フランス社会、3つのブロックに分断、中道、極右、極左

今回の大統領選で、フランス社会はマクロン氏が代表する「中道派」を挟み、マリーヌ・ルペン(Marine Le Pen)氏が代表する「極右」、そしてジャン=リュック・メランション(Jean-Luc Mélenchon)氏が率いる「極左」という3つのブロックに分断されていることが明らかになっています。

第一回投票の結果を見るとわかるように、得票率の7割を占めた上位3人の結果は、1位通過のマクロン氏(27.84%)、2位のルペン氏(23.15%)、3位のメランション氏(21.95%)でほぼ3分割されています。

伝統的2大政党の不在、分断加速

戦後のフランスの政権を握ってきた伝統的な2大政党、右派の共和党(Les Républicains: LR)と左派の社会党(Parti socialiste: PS)は、今回の選挙で候補者がそれぞれ数パーセントしか得票できず「崩壊寸前」とまで言われています。

パリ第八大学で社会科学の教鞭をとるソフィー・ジュエル(Sophie Jehel)氏によると、この2大政党の不在はフランスの社会に「対立の構図」を生み出しています。

つまり「ネオリベラルな改革」を今まで(過半数のため)議会で「反対派の十分な説得なしに」多数決で推進してきたマクロン氏の「自称中道派」と、反対意見を「デモ」という形で訴えるしかない極右と極左は、十分な議論不在から「対立」するしかないわけです。

ジュエル教授は下院選後にこの「対立」が改善するには、議会が再び議論の場となり、反対派の意見を汲み取り「十分な説得が行われるようになる必要がある」と述べています。

コロナで消えた「黄色いジャケット運動」再び?

また、ジュエル教授はマクロン氏の再選により、現大統領に象徴される「リベラリズムやグローバル化」を支持する中流階級以上の「勝ち組」と、それに取り残され「負け組」だと感じる労働者階級の間の溝は「決定的になった」と考えています。

「負け組」のフランス人は、特にこの2年間のコロナ禍と気候変動問題で「変化について行くしかない」という「脅迫観念」に駆られ怯えています。

同氏は、5年前に長期にわたって続いた反政府運動「黄色いジャケット運動」が「再燃してもおかしくない」と述べています。

 

下院選で過半数狙う「極左」メランション氏、「オレを首相にしろ!」

フランスでは大統領選出後、新たな内閣が大統領の任命によって成立しますが、大統領選から2ヶ月後に下院選が行われ、そこで過半数を獲得した政党から再度首相が指名され内閣を形成します。

そのため、再選したマクロン大統領も自らの公約を下院で成立させるには、下院選で過半数を取る必要があります。

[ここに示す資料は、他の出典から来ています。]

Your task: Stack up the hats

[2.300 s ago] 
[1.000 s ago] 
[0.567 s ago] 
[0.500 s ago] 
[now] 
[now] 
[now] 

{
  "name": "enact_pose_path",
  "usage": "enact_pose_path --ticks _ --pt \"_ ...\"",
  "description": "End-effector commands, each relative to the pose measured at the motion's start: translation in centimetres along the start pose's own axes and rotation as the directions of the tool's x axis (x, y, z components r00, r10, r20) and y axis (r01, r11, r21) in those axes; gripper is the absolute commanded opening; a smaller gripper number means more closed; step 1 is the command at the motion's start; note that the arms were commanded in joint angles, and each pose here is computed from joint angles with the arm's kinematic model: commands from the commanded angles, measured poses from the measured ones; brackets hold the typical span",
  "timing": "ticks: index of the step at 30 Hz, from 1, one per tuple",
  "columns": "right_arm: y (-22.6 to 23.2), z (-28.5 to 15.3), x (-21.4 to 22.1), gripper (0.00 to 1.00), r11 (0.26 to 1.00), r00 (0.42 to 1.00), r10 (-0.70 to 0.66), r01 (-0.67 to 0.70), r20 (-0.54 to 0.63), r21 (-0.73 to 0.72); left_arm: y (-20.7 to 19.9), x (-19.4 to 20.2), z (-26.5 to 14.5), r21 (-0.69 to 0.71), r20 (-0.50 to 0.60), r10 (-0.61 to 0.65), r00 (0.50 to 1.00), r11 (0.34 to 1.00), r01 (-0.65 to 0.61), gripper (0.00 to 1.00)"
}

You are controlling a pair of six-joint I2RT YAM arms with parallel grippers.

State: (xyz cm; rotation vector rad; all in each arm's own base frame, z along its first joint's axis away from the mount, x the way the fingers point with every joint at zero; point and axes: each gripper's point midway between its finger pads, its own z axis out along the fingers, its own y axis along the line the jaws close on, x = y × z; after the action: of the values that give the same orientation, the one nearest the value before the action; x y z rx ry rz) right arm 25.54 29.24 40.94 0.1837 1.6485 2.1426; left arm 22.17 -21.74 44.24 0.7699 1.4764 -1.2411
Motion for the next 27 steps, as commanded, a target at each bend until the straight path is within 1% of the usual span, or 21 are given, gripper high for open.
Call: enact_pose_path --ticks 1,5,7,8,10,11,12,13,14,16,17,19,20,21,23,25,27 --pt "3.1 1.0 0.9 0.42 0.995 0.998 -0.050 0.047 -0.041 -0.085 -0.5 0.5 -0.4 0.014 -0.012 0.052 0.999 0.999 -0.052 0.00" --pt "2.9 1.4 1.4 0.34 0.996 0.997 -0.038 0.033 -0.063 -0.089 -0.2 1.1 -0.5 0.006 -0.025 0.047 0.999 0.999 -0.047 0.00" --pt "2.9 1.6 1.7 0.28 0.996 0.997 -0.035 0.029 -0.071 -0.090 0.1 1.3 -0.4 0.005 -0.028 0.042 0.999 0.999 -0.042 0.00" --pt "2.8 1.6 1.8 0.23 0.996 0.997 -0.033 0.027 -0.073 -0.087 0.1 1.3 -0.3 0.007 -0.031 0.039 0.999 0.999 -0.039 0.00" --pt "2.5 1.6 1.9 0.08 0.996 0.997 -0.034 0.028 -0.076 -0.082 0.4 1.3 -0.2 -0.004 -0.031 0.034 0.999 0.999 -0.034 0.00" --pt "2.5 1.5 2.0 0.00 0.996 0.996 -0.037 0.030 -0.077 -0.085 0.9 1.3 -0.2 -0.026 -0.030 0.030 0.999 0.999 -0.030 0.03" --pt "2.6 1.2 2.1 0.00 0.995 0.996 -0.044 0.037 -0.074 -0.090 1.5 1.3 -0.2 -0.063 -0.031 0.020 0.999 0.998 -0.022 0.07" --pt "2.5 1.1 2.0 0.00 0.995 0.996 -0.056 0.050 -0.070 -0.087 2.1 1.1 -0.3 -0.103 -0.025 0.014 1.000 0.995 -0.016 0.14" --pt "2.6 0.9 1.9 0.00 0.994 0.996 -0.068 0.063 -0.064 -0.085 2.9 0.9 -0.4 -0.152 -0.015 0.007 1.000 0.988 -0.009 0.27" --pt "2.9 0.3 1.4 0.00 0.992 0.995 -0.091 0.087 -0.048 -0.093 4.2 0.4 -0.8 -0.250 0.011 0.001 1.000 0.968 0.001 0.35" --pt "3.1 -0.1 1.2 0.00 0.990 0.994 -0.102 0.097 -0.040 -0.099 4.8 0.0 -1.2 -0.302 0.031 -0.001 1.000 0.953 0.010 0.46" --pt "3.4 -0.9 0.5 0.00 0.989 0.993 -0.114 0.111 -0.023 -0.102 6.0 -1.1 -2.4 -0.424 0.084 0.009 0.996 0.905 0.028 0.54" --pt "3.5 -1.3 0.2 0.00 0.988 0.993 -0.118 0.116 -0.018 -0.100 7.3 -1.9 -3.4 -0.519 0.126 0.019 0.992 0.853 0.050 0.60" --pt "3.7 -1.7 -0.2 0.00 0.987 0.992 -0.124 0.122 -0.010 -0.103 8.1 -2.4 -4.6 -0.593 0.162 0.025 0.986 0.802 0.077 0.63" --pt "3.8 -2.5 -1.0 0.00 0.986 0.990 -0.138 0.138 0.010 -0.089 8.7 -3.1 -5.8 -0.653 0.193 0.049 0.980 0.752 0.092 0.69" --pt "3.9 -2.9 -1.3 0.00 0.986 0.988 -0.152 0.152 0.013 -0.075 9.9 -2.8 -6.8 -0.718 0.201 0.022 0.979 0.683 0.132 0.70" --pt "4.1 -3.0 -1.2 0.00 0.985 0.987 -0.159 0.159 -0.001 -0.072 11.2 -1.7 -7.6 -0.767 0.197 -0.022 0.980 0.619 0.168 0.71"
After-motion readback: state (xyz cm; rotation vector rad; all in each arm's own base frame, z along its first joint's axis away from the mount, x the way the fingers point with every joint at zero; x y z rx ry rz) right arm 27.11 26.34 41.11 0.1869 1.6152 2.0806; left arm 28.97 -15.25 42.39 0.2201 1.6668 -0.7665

大統領選で敗退したものの「自己ベスト」の好スコアから内閣入りを目指すメランション氏の党「不服従のフランス党(La France insoumise)」も、ルペン氏率いる「国民連合党(Rassemblement national)」も一党で過半数議席を獲得することが困難なため、いずれも他党と組む必要に迫られています。

不服従のフランス党は、すでに民衆連盟(Union populaire)党を立ち上げ、共産党(PCF)や大統領選で対立したヨーロッパ・エコロジー党(EELV)に参加を訴えています。

これから6月の選挙まで各党の動きが注目されます。